Before the COVID-19 outbreak, many older people made the most of opportunities to socialise through clubs, communal activities and volunteering (Age UK). However, the closure of these services to minimise virus transmission has contributed to 1 in 3 elderly people feeling less motivated, with activities around the home and garden no longer generating as much enjoyment.

Furthermore, the need for social distancing has led to an exponential rise in virtual means of communication, from Zoom to FaceTime.

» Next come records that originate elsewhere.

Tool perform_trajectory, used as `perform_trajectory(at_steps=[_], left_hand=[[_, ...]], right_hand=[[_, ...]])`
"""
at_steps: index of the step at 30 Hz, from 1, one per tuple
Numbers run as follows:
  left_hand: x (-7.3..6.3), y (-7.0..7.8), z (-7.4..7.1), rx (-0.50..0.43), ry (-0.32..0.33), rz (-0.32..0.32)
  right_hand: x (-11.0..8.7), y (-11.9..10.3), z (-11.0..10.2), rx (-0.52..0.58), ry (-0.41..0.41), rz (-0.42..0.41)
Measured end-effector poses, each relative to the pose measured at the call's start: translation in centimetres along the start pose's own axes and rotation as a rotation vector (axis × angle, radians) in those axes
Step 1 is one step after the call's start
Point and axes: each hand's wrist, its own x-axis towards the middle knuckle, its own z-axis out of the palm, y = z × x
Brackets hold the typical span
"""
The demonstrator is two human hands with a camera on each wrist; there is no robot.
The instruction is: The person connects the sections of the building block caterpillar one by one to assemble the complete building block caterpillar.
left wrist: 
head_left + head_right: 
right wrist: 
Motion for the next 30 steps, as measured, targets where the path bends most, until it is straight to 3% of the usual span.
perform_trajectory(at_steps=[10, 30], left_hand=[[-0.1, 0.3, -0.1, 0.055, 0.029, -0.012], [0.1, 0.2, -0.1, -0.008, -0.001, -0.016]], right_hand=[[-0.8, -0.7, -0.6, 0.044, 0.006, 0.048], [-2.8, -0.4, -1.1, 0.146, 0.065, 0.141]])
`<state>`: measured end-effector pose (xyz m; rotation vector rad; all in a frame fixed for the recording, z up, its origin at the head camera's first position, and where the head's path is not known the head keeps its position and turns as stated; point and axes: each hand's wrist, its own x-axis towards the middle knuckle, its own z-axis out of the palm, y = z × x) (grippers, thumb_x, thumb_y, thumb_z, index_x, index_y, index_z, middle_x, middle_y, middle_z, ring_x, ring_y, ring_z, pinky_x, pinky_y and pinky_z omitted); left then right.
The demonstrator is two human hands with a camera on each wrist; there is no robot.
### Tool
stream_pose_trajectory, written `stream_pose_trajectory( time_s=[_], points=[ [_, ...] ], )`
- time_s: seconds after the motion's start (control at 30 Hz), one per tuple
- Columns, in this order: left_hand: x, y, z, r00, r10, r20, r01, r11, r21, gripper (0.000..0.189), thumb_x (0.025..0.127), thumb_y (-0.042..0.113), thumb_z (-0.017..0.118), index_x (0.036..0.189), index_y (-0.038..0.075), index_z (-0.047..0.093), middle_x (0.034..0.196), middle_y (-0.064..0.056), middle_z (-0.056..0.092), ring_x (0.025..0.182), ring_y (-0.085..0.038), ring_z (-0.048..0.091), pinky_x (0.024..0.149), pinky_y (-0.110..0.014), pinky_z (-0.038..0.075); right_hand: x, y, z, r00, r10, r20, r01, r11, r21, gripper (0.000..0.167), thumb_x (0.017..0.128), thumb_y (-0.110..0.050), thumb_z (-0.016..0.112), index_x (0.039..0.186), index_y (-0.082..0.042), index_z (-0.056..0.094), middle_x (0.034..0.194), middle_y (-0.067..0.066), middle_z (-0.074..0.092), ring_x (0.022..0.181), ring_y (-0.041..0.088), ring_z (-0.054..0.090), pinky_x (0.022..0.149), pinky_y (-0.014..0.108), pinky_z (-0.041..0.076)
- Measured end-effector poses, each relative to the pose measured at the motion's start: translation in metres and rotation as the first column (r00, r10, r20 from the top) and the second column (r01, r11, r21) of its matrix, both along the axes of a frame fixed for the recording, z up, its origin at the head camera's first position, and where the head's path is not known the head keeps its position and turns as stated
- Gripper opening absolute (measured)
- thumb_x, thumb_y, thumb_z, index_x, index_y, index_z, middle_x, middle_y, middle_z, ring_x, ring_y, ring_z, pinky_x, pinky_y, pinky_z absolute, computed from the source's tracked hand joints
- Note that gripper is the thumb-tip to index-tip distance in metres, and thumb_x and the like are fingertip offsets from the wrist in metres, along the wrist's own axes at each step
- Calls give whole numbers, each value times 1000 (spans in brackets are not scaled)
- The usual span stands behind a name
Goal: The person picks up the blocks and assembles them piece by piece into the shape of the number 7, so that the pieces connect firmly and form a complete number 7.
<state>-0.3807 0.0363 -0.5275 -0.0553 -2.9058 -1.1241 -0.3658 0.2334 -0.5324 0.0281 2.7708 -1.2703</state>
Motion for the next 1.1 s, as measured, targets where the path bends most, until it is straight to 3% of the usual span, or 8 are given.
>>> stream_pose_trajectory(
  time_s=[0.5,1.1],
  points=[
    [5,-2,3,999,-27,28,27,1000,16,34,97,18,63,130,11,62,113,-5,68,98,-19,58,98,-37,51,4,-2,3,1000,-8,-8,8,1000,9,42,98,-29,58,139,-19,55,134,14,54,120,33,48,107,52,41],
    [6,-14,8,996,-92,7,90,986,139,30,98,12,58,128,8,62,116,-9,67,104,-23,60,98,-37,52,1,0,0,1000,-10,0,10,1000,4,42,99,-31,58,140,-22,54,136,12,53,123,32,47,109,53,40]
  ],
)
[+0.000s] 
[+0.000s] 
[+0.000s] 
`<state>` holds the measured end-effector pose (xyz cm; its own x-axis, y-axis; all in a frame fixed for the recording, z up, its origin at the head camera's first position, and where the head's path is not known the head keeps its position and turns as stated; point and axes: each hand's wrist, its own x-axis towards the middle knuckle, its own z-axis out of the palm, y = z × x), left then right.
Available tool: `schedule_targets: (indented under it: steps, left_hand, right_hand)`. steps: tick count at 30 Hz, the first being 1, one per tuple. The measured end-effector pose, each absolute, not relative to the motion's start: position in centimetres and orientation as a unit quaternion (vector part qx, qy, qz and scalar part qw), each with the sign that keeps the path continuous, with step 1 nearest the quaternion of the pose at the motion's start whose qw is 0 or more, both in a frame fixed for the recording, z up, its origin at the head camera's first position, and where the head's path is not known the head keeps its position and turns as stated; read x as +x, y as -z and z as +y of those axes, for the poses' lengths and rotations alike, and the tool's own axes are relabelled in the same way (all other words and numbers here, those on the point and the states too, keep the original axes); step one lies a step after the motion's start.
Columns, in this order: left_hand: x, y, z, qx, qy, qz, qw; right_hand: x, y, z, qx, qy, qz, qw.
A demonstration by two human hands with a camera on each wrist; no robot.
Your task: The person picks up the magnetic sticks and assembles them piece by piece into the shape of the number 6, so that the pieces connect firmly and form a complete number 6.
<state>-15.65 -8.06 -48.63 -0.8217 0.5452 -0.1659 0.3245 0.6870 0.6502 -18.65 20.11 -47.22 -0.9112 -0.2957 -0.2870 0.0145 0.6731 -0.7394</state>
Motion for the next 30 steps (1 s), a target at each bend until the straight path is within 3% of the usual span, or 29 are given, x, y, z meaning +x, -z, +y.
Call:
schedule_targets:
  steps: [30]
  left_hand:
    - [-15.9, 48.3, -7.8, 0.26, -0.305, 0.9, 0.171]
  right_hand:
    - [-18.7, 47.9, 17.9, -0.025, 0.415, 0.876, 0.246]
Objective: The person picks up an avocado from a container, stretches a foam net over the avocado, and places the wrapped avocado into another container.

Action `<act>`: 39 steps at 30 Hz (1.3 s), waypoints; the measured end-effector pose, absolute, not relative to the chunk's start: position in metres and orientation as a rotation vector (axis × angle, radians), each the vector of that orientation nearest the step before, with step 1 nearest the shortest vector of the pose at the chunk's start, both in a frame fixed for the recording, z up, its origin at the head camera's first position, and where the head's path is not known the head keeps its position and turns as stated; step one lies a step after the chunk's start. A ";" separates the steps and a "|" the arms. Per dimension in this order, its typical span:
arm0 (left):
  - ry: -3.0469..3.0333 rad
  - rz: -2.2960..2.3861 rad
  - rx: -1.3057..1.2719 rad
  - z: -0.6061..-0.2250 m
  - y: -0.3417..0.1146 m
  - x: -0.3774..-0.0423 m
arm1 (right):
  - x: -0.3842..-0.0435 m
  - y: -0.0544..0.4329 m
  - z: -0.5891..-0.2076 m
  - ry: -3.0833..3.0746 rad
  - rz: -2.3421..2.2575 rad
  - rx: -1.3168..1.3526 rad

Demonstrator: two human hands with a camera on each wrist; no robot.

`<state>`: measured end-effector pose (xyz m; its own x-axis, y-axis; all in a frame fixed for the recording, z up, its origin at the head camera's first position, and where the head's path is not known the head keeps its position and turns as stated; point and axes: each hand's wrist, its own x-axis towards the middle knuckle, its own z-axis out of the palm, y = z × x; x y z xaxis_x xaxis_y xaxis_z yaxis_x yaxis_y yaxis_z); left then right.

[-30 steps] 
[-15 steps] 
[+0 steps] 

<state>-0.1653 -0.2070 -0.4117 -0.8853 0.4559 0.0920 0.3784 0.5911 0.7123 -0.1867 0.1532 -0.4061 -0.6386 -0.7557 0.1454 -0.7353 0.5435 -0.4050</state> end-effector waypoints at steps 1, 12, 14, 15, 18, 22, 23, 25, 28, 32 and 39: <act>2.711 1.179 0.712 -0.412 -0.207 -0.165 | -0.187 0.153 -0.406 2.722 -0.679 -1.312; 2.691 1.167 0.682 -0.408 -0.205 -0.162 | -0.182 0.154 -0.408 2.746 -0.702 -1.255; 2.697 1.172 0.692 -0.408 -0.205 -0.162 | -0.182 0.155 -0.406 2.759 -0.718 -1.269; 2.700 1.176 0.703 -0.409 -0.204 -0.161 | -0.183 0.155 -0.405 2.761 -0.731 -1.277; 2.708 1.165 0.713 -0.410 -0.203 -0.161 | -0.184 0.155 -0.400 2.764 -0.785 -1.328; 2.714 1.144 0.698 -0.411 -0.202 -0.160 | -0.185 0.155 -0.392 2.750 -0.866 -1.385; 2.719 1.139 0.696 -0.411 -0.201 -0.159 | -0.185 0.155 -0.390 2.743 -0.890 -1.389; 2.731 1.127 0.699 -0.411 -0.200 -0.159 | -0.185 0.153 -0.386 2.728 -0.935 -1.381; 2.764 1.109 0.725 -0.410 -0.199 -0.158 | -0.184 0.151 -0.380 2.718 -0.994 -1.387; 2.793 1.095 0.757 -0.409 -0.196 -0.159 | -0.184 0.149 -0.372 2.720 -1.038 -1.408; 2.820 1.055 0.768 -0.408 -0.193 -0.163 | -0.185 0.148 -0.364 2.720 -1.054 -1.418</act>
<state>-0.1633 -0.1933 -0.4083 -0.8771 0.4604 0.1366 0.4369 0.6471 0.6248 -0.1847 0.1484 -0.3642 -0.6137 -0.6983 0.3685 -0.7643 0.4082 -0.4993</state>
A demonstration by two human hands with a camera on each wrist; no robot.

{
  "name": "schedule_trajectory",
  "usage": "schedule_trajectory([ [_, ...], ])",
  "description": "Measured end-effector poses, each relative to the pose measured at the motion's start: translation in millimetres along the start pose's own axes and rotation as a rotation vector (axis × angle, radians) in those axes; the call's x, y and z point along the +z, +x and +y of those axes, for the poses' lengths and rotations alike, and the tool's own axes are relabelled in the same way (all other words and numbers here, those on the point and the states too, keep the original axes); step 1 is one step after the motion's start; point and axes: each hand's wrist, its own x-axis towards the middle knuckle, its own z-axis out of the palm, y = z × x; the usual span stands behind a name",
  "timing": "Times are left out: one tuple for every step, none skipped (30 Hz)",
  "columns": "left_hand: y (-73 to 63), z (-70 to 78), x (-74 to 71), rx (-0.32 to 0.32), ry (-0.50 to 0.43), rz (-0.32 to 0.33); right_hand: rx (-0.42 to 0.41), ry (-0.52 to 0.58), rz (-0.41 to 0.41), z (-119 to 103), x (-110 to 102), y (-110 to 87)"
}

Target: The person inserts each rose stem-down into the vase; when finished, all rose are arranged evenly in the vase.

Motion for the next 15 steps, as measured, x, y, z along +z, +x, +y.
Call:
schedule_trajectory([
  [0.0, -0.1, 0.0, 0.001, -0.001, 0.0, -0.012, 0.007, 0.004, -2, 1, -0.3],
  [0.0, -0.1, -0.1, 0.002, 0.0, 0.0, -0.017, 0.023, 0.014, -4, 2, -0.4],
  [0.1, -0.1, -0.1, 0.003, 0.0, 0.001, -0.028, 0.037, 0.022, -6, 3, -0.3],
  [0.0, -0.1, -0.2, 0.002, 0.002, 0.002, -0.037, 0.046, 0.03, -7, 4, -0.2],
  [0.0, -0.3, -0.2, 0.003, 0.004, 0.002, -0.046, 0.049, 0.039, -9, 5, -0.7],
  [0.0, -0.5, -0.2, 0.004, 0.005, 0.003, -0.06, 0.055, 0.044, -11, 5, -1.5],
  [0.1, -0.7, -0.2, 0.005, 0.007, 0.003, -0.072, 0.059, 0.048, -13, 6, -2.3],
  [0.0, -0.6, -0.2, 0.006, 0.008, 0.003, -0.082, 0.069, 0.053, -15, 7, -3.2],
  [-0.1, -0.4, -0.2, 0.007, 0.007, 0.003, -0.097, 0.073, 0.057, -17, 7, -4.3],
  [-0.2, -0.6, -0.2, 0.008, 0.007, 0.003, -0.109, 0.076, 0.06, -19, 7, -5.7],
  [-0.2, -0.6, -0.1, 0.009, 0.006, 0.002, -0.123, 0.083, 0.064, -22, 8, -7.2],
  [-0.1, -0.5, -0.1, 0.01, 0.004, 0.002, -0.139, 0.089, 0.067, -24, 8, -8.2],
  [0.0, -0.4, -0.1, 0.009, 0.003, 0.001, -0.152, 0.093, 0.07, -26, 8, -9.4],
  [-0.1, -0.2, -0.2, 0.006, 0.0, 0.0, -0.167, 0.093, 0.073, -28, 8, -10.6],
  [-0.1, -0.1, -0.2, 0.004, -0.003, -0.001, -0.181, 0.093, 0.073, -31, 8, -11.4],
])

Whilst ONS survey respondents have identified keeping in touch with friends and family remotely as a coping mechanism, this has not been possible for elderly people lacking the finances and/or technological know-how.

Feelings of worry & anxiety

The COVID-19 pandemic has caused great uncertainty for people across all age groups, with some clear-cut trends when it comes to elderly people.

According to the ONS, 70% of older respondents affected by the pandemic mention having worries about the future. As well as this encompassing day-to-day plans, such as seeing friends and family, it also includes them not being able to attend weddings, funerals and other key life events later down the line.

Additionally, stress and worry about the future are likely to have been exacerbated by the perception that time is running out, especially for those with chronic health conditions and terminal illnesses. With the pandemic appearing to stay for a while longer, relatives are increasingly looking for innovative ways to alleviate feelings of worry and anxiety among elderly loved ones.